:: EXERCISE BRIEF ::
Look through the entries below and count the lines with "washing" in them; the reply is the number alone.

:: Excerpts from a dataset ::
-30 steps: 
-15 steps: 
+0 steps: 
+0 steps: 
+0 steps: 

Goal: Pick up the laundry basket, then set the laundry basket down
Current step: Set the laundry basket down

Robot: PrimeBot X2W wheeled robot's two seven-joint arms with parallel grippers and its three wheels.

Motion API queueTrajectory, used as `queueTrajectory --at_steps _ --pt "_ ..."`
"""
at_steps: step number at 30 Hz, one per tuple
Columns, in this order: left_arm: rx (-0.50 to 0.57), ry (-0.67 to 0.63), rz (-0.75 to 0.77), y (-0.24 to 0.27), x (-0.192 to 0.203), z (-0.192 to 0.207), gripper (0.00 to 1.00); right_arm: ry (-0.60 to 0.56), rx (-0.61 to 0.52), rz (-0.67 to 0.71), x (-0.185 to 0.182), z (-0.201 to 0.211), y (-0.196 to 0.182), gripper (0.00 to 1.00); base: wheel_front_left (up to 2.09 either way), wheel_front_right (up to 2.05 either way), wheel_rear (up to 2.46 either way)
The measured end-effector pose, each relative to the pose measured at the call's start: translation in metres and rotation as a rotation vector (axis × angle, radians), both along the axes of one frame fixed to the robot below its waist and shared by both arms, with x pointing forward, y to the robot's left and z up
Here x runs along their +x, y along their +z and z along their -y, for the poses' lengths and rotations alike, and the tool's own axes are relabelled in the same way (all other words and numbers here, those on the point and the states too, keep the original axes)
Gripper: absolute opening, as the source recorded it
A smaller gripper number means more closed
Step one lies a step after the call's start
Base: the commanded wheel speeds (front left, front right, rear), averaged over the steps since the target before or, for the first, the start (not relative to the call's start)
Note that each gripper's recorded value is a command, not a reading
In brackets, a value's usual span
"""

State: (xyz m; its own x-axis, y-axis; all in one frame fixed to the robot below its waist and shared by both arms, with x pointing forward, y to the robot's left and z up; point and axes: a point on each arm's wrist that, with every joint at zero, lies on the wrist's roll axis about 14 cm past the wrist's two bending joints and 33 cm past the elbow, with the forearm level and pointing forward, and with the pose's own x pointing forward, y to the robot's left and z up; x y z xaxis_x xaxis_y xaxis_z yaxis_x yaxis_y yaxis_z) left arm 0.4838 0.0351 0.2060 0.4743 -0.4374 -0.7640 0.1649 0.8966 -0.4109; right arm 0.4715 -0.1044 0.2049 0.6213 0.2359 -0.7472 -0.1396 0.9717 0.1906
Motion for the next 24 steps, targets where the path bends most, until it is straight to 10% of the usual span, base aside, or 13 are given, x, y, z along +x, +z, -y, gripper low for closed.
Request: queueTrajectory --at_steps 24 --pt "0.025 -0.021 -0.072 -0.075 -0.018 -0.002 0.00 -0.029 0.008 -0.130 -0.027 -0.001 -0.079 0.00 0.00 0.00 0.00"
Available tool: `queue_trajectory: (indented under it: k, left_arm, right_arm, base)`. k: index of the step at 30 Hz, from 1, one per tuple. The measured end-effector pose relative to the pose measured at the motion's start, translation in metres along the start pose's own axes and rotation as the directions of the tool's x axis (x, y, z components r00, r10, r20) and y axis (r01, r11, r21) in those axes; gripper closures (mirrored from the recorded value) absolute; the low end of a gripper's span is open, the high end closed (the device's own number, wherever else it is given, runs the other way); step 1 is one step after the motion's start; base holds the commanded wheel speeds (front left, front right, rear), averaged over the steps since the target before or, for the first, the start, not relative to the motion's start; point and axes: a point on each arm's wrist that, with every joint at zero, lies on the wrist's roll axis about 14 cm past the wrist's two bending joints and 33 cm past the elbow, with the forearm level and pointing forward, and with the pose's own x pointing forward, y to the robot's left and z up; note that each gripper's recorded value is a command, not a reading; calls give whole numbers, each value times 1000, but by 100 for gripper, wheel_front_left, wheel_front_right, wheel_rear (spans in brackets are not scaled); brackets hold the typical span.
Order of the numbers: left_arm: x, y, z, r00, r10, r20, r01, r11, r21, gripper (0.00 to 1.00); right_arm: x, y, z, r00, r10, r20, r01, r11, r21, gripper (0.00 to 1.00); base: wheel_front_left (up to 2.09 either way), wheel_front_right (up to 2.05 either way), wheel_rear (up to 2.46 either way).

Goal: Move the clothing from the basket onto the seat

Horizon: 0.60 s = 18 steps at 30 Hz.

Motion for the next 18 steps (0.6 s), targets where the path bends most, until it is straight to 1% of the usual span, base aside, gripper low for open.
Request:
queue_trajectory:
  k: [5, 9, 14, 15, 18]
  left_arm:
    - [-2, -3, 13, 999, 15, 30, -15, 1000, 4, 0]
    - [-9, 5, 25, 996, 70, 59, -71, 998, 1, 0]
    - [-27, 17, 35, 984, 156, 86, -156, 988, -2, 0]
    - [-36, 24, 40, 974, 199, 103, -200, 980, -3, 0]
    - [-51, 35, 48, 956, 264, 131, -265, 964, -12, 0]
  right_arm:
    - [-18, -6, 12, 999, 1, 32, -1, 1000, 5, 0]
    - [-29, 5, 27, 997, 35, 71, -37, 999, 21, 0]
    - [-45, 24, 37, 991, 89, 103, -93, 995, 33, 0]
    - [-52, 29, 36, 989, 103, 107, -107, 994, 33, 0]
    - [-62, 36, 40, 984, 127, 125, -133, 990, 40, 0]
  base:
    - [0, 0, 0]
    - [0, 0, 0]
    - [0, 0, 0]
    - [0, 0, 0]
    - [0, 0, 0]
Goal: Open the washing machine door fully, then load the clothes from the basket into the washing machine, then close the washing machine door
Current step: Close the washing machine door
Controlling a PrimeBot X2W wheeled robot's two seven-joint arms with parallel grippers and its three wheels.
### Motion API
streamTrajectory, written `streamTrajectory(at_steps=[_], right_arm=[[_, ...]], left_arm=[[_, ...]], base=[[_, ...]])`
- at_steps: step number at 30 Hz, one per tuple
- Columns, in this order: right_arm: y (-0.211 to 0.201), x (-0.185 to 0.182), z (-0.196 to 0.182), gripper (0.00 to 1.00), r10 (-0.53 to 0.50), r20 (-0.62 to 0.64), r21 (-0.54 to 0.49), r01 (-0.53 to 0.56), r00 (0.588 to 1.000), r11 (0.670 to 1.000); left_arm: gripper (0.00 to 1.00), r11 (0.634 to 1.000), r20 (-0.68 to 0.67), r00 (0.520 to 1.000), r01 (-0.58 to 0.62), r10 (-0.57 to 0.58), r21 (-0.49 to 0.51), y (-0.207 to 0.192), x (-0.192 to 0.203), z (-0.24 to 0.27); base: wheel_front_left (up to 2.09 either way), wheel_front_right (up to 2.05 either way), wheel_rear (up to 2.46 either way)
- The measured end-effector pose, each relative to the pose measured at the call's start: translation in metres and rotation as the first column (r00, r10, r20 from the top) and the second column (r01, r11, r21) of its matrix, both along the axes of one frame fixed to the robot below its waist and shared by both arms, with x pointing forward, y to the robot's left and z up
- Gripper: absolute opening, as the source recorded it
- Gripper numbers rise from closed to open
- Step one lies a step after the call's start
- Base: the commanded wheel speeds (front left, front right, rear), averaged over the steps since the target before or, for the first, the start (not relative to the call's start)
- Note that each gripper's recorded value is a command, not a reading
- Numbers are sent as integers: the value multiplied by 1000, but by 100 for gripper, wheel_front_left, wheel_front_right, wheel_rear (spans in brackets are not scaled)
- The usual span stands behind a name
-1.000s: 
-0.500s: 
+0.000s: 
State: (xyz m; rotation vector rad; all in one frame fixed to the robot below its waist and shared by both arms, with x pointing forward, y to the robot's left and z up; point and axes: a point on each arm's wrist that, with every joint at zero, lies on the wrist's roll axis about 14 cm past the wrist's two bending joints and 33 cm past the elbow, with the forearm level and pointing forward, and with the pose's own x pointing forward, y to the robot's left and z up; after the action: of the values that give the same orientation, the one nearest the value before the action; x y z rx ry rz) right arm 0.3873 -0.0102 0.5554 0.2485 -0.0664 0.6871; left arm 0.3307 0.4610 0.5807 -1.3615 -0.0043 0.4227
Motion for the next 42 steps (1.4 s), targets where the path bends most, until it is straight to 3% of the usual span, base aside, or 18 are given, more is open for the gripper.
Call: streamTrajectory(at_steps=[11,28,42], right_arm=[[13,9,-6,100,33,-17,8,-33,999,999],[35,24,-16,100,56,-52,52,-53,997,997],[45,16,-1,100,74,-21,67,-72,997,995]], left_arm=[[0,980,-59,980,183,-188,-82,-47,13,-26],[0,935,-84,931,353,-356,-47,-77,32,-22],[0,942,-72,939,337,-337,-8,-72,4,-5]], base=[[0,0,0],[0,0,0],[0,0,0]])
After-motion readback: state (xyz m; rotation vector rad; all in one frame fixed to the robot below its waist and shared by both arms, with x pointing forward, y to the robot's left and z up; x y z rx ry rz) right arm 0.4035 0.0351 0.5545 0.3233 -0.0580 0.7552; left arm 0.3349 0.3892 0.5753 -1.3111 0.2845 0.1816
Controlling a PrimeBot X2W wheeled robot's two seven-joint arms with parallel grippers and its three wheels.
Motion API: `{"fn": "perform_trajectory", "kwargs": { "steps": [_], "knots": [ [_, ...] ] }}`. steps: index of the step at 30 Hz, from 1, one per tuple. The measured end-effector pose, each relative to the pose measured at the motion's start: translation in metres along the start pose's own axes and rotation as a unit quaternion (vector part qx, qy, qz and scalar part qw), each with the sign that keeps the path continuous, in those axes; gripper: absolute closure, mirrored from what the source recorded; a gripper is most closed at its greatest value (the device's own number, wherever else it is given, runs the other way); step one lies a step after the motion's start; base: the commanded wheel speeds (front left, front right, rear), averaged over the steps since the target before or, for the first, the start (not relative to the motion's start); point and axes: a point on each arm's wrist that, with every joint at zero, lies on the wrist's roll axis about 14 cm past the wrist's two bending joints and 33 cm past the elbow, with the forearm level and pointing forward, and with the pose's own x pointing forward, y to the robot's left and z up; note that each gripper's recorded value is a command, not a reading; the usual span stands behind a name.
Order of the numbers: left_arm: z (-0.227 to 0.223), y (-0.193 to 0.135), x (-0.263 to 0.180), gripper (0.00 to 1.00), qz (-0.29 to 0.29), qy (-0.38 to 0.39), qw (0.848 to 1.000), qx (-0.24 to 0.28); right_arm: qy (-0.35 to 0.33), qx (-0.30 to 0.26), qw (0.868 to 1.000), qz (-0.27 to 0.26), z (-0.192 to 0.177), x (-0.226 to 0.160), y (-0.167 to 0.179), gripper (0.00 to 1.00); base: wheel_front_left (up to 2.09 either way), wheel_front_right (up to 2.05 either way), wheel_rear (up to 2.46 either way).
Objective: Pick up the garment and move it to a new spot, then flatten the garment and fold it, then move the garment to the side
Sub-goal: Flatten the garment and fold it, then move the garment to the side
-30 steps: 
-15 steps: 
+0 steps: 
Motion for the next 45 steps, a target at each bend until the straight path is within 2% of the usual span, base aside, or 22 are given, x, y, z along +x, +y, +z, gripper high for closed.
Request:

:: WORKED SOLUTION ::
2